What you return must be exactly the lines from the one containing "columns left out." through the close of the listing, both included.

◆ **Recorded data**:
◆ ◆ ◆ ◆

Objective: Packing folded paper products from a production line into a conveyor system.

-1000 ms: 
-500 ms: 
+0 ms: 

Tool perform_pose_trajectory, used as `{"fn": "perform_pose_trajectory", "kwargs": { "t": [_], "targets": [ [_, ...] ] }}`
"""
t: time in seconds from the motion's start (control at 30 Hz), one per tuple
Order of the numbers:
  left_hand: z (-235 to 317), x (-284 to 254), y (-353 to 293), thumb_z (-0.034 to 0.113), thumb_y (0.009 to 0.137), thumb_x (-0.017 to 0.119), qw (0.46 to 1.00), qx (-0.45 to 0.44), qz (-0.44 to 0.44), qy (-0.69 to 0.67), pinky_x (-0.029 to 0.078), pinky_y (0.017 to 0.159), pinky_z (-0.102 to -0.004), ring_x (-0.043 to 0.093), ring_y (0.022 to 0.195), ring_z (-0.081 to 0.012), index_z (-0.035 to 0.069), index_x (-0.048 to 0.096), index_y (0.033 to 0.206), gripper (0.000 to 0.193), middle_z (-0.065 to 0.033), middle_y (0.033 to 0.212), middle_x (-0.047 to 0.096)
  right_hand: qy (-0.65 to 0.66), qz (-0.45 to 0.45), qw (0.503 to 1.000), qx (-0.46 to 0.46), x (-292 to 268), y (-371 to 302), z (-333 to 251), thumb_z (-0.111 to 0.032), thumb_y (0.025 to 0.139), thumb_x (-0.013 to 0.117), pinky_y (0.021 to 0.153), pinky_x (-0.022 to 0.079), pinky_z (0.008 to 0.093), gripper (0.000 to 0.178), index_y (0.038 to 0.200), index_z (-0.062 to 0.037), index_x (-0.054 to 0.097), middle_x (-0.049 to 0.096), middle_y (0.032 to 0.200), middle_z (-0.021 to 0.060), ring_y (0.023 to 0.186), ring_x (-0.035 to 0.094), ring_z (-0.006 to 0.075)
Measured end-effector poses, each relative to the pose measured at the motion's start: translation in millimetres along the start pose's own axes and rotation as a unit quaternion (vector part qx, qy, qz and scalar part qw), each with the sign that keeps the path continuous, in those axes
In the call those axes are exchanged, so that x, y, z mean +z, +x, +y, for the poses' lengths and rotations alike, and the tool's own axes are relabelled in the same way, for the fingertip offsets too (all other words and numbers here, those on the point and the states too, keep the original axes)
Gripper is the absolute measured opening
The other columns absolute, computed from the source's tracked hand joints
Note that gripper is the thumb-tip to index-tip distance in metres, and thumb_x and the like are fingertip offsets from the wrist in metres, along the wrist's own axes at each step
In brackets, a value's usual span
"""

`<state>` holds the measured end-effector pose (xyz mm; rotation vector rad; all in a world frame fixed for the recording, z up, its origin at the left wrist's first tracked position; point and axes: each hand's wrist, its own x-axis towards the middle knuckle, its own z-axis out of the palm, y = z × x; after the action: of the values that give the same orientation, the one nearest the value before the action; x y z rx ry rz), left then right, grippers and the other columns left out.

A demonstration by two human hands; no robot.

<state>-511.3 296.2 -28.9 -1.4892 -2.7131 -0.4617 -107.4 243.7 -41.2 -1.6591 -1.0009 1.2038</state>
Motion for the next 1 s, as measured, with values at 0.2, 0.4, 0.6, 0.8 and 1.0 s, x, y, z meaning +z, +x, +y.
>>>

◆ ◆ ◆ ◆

◆ **Written solution**:
`<state>` holds the measured end-effector pose (xyz mm; rotation vector rad; all in a world frame fixed for the recording, z up, its origin at the left wrist's first tracked position; point and axes: each hand's wrist, its own x-axis towards the middle knuckle, its own z-axis out of the palm, y = z × x; after the action: of the values that give the same orientation, the one nearest the value before the action; x y z rx ry rz), left then right, grippers and the other columns left out.

A demonstration by two human hands; no robot.

<state>-511.3 296.2 -28.9 -1.4892 -2.7131 -0.4617 -107.4 243.7 -41.2 -1.6591 -1.0009 1.2038</state>
Motion for the next 1 s, as measured, with values at 0.2, 0.4, 0.6, 0.8 and 1.0 s, x, y, z meaning +z, +x, +y.
>>>

The requested output has been given in full.